Herencia maldita
Si bien para la presidenta Cristina Fernández de Kirchner los beneficios de seguir en el poder luego de haberse anotado un triunfo electoral categórico son claramente mayores que las desventajas, éstas incluyen la imposibilidad de quejarse amargamente por la herencia recibida, como resulta habitual no sólo en nuestro país sino también en muchos otros, para entonces tomar medidas antipáticas diciendo que todo es culpa del gobierno anterior.
De haber ganado otro candidato las elecciones del mes pasado, el presidente electo ya estaría criticando con vehemencia a los kirchneristas por los problemas planteados por su intento tardío de modificar el régimen sumamente complicado de subsidios energéticos que se armó con propósitos electoralistas, pero Cristina no podrá denunciarse a sí misma por el cortoplacismo que ha sido la marca de fábrica de su propia gestión. Por mucho que sus simpatizantes traten de atribuir a la malevolencia de "las corporaciones" o de un "mercado" supuestamente manipulado por especuladores desalmados las graves dificultades que el gobierno tendrá que enfrentar en todo lo vinculado con la energía, no les será nada fácil convencer a la ciudadanía de que no se deben a la miopía tan típica del populismo voluntarista.
De eliminarse de golpe los subsidios energéticos, millones de usuarios verían duplicarse o más, en algunos casos mucho más, las tarifas que están obligados a abonar, lo que tendría un impacto muy doloroso en el costo de vida de los porteños y de los residentes de las zonas más pudientes del Gran Buenos Aires. Sin embargo, a menos que pronto se acostumbren los usuarios a pagar mucho más por la energía que consuman, continuará bajando la producción local y aumentando los costos de importarla a precios internacionales. Como muchos vaticinaron, el esquema elegido por Néstor Kirchner a inicios de su gestión ha posibilitado una especie de milagro al revés.

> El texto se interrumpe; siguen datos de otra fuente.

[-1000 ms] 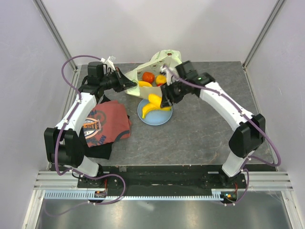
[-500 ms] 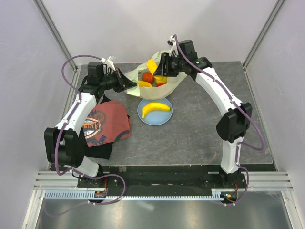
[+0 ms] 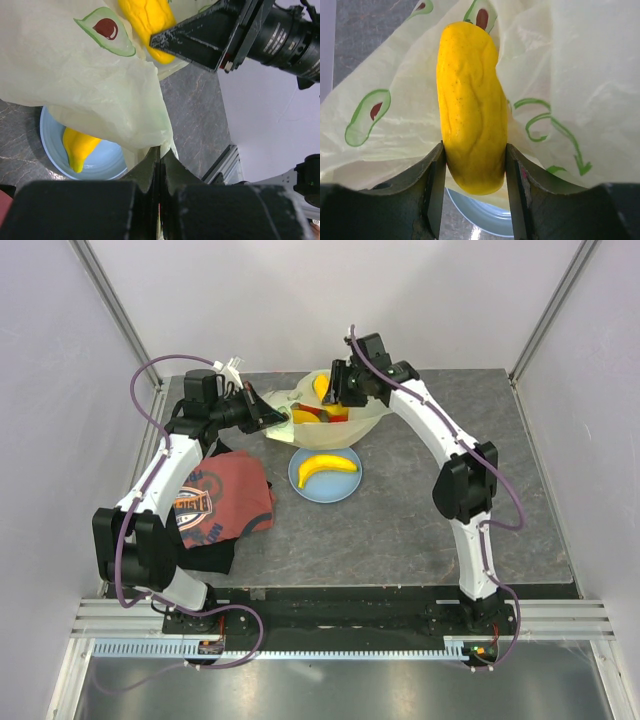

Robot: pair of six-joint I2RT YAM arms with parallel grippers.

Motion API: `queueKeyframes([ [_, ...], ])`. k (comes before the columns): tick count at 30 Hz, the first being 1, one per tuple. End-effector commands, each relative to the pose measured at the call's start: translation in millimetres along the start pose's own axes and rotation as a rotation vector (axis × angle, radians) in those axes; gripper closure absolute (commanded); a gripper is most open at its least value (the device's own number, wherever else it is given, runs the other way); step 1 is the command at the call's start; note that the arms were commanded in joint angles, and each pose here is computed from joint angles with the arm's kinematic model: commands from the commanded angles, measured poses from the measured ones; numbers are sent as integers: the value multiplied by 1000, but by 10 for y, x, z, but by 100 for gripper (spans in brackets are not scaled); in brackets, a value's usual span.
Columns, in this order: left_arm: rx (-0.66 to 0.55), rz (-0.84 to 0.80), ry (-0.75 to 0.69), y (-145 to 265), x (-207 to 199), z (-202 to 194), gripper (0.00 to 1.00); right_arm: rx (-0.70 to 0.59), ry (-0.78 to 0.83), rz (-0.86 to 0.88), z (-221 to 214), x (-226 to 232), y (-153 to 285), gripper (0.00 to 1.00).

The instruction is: Place the fruits into the plastic bag

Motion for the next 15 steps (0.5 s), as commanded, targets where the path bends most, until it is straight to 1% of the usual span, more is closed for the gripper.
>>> queueKeyframes([
  [1, -15, -21, -16, 25, -80, 47, 98, -101, 96, 118, 49, 332, 418, 100],
  [3, -11, -17, -6, 3, -56, 39, 98, -126, 113, 188, 62, 439, 533, 100],
  [5, -10, -15, -2, -6, -48, 43, 98, -118, 139, 231, -6, 511, 702, 100],
  [10, -12, -9, 2, -26, -35, 68, 98, -87, 265, 264, -297, 587, 1000, 100],
  [11, -10, -8, 6, -36, -26, 65, 98, -67, 289, 277, -412, 635, 1020, 100],
  [13, -10, -10, 7, -45, -22, 70, 98, -24, 314, 271, -607, 592, 1012, 100],
  [15, -8, -14, 7, -52, -23, 75, 98, 46, 287, 224, -770, 444, 897, 100],
])
Point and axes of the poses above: each gripper's point midway between its finger pads, its own y axis back along the fingers, its own x axis along the line the jaws close on, z = x × y, the point moved 4 cm from there along y, back along the fingers, and after that the axes turned 13 degrees about -y, right-handed, at the moved point
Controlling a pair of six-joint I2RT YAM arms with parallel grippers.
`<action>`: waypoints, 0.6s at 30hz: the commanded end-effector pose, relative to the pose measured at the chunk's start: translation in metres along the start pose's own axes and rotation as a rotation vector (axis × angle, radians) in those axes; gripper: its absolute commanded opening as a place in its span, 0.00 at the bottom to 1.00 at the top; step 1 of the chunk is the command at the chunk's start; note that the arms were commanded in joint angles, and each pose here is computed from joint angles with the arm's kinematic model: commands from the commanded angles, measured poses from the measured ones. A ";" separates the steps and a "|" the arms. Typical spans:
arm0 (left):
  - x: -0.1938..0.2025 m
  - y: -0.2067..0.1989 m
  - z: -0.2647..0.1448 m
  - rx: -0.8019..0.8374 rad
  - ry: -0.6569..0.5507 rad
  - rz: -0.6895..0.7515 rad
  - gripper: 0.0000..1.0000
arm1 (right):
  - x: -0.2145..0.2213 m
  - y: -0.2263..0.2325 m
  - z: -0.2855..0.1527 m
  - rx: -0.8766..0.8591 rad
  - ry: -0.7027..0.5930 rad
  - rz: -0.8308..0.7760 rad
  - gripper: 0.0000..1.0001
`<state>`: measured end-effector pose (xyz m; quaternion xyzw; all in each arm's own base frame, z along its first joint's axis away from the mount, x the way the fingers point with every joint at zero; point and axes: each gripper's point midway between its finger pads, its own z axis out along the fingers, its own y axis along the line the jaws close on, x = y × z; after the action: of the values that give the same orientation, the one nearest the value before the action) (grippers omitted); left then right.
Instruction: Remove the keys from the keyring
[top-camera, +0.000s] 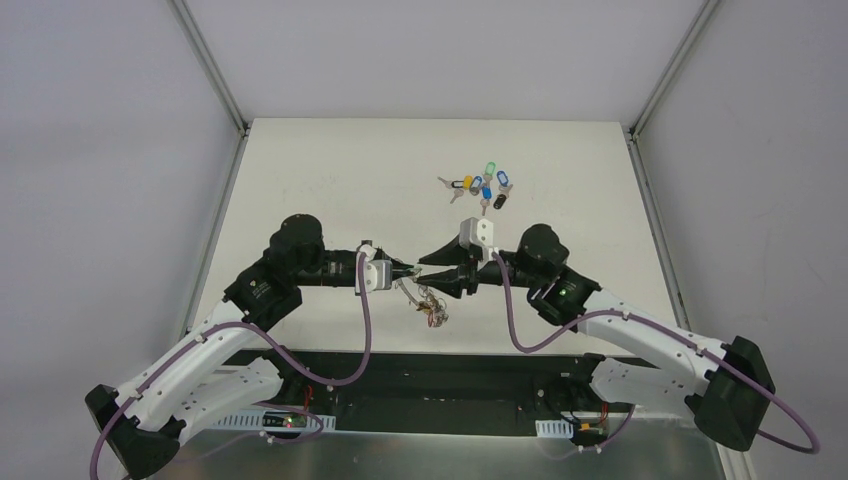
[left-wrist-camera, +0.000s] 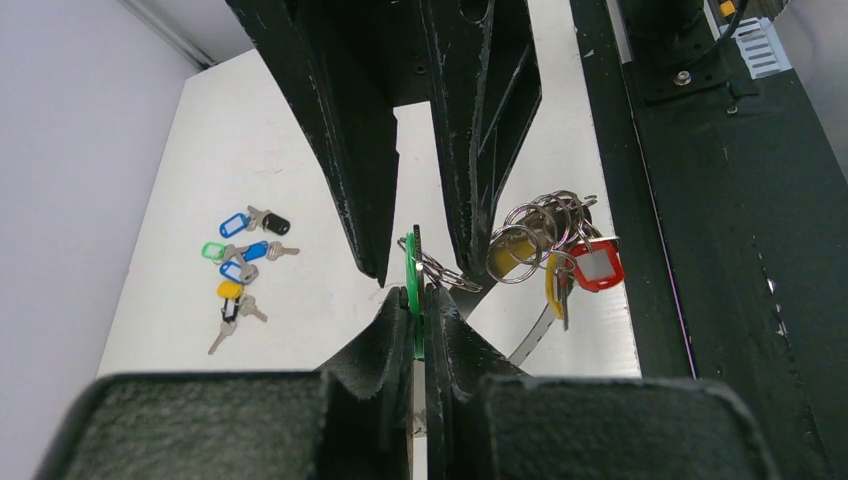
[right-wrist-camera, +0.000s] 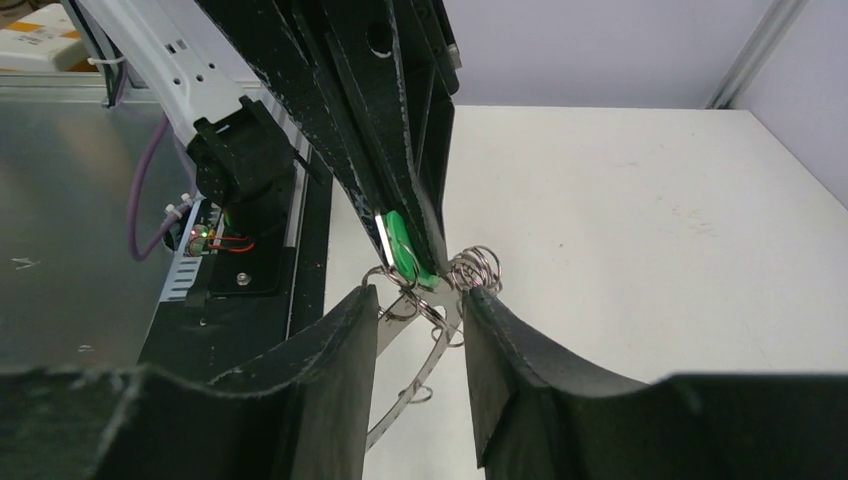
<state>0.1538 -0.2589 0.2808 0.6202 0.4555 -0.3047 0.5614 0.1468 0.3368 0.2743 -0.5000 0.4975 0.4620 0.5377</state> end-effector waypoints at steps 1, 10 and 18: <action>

Para perplejidad de los expertos extranjeros en la materia que suponían que un país como la Argentina que con toda seguridad cuenta con reservas sustanciales de petróleo y gas, que aún no han sido aprovechadas, el gobierno kirchnerista se las ha arreglado para que la producción de petróleo caiga abruptamente, con el resultado de que el nivel actual es casi el 40% inferior al alcanzado hacia fines de la tan despreciada década de los noventa del siglo pasado. La razón de este auténtico desastre no es ningún secreto: por ser tan magros los eventuales beneficios económicos para las empresas especializadas, se limitan a mantener las instalaciones existentes sin invertir más de lo mínimo en exploración.
Mientras que en otras partes del mundo las petroleras, enriquecidas por los precios muy altos de sus productos, siguen gastando muchos miles de millones de dólares buscando nuevos depósitos en lugares poco promisorios, aquí están trabajando con tristeza, por decirlo así: entienden que no les valdría la pena hacer otra cosa porque tendrían que vender petróleo o gas a una pequeña fracción del precio vigente en los mercados internacionales.
La presidenta Cristina nunca ha vacilado en exhortar al resto del mundo a concentrarse en estimular el consumo y la redistribución del ingreso, ya que en su opinión se trata del único modo de impulsar el crecimiento. Pasa por alto el que, si bien la demanda es importante y sería bueno que una proporción mayor de la población participara en la parte moderna de la economía nacional, también fuera preciso preocuparse por la oferta, la que, por desgracia, depende de las inversiones que no se efectuarán a menos que a juicio de los empresarios puedan serles provechosas. Así, pues, fue inevitable que, de resultas de la negativa de los kirchneristas a incluir la producción en su ecuación económica, luego de haber sido un país exportador de energía, la Argentina se haya convertido en uno importador que se enfrenta con la perspectiva de tener que gastar mucho dinero comprándola. Según se prevé, en el segundo cuatrienio de Cristina, el costo de las importaciones energéticas podría llegar a sumar por lo menos 50.000 millones de dólares, lo que, es innecesario decirlo, haría trizas el superávit comercial que, hasta ahora, ha constituido uno de los pilares del famoso "modelo" oficial.